▶ [Assignment]:
Copy, exactly and without additions, every line in the records below from the one holding "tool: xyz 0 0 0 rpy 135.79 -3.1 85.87" through the one holding "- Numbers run", both ends included.

▶ [Excerpted records]:
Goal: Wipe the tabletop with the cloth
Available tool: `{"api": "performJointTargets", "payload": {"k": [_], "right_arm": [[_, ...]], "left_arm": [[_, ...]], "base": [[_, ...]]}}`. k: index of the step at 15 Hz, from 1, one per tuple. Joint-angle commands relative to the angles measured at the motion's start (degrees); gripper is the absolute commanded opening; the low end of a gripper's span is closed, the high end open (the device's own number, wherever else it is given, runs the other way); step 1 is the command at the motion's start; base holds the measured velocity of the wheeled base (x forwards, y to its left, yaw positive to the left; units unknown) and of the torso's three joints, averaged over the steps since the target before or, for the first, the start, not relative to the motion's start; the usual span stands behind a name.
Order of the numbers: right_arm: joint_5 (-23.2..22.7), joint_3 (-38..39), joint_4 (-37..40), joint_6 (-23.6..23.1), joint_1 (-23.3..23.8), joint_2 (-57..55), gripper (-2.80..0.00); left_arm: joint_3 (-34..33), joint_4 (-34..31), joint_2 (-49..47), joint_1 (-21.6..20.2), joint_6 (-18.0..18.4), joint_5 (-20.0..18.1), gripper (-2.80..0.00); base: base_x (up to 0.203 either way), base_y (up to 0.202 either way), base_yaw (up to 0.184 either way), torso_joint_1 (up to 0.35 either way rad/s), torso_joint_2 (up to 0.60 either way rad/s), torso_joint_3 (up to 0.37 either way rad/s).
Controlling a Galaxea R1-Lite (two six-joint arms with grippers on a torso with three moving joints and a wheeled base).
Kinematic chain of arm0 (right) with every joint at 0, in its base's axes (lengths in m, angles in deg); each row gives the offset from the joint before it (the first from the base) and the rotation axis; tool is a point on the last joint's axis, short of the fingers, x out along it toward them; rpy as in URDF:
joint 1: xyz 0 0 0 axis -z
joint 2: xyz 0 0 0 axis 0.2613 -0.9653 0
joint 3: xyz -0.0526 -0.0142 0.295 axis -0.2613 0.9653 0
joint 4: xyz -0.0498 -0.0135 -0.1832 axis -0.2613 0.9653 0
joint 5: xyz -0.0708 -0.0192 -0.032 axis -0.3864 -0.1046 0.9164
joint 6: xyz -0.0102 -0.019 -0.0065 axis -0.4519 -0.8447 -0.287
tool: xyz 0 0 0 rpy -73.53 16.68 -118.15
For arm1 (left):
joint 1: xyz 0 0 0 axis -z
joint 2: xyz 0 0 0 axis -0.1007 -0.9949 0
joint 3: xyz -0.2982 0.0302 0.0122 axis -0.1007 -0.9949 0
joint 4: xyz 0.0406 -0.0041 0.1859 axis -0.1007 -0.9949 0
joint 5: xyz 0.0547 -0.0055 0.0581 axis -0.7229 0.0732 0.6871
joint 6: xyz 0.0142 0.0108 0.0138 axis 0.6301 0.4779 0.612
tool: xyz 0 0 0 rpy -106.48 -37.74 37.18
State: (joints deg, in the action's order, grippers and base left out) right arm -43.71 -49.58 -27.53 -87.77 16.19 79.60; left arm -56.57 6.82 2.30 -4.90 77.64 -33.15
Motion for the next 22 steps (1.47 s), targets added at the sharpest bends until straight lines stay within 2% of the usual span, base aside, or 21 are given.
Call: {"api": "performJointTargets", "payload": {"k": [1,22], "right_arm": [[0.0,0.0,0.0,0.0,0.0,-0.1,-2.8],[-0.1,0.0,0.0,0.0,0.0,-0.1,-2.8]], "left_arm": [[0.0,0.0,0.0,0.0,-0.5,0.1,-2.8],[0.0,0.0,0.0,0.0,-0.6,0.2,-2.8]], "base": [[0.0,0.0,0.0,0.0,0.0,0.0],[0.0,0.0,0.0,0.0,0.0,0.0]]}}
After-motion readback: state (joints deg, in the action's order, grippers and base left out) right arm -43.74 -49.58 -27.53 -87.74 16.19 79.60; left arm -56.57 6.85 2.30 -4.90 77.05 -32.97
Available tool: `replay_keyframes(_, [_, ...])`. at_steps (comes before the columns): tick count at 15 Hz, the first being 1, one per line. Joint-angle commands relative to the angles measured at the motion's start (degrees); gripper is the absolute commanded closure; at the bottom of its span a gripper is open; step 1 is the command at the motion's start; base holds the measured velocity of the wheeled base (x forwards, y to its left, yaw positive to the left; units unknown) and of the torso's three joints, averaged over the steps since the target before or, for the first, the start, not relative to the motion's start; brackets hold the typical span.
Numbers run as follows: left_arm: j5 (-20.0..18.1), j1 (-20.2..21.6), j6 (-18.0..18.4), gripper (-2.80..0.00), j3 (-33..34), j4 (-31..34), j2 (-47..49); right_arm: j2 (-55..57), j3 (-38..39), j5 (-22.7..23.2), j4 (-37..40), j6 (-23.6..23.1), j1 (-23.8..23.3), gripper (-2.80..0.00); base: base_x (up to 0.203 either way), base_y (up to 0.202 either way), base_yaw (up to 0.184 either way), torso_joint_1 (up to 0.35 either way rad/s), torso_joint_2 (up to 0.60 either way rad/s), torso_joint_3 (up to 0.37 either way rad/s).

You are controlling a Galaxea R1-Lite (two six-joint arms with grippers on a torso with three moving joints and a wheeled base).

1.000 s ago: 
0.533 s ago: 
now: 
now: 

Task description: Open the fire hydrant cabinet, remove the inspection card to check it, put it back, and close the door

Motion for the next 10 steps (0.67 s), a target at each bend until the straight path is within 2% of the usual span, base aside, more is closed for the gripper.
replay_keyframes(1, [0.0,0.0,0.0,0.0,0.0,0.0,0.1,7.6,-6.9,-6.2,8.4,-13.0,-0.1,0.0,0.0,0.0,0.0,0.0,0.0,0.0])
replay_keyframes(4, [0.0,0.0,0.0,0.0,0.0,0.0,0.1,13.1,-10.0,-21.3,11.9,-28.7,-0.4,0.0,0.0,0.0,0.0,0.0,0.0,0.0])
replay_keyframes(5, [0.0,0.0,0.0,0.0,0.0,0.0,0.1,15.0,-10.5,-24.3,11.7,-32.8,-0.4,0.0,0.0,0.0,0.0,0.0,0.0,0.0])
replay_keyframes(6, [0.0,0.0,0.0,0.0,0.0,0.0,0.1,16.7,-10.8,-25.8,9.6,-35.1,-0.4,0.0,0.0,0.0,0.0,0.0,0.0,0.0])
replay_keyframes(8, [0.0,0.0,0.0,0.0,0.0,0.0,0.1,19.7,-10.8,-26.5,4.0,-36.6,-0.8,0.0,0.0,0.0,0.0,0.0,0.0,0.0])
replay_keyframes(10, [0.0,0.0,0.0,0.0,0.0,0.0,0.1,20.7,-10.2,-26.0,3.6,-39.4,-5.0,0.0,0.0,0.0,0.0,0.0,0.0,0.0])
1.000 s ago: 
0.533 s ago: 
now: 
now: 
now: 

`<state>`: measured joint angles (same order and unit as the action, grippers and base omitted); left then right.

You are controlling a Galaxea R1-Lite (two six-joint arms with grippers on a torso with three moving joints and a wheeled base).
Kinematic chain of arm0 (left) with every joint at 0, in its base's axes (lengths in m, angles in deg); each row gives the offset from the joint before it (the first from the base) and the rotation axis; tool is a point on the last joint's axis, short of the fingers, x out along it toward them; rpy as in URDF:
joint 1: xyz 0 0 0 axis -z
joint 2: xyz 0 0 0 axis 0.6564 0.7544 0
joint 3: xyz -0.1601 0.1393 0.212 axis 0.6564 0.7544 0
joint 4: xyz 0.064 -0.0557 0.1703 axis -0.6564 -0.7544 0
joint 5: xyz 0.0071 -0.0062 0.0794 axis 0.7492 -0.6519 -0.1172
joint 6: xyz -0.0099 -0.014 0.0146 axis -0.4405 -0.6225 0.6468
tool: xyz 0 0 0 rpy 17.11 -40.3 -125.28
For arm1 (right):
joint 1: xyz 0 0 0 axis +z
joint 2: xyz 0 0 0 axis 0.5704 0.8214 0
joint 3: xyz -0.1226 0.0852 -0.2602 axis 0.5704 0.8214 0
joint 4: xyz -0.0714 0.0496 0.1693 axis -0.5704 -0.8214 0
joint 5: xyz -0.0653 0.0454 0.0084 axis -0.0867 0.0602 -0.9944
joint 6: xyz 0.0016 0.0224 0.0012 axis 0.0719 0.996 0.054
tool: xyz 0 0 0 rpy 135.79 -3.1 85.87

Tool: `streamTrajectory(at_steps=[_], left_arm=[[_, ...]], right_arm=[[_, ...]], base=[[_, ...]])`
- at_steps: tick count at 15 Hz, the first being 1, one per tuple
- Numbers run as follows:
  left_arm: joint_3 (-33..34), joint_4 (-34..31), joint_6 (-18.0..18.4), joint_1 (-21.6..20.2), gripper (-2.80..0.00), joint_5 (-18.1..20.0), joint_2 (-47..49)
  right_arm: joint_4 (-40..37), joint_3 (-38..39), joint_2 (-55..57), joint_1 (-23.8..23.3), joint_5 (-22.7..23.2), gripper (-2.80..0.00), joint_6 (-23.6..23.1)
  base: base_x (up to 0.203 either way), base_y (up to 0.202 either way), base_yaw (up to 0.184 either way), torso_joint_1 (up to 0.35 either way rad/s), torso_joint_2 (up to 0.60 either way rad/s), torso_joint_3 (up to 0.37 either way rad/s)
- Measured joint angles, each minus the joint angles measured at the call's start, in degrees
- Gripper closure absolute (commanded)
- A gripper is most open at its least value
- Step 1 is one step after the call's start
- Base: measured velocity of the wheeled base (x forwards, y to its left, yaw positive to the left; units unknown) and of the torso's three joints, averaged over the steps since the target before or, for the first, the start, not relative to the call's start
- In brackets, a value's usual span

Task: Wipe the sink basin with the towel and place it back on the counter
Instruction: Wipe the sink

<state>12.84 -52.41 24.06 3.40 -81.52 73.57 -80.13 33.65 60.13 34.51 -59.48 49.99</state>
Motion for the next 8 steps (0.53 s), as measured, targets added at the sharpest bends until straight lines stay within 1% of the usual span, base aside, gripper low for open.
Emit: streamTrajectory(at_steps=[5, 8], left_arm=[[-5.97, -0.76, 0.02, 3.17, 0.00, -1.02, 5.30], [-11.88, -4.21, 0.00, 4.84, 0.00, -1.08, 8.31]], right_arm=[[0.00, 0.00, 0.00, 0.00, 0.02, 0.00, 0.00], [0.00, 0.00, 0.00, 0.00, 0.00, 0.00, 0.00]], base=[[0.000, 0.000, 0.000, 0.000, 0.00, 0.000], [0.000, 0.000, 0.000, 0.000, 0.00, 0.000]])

▶ [Final answer]:
tool: xyz 0 0 0 rpy 135.79 -3.1 85.87

Tool: `streamTrajectory(at_steps=[_], left_arm=[[_, ...]], right_arm=[[_, ...]], base=[[_, ...]])`
- at_steps: tick count at 15 Hz, the first being 1, one per tuple
- Numbers run as follows:

The response is finished, and the exercise is complete.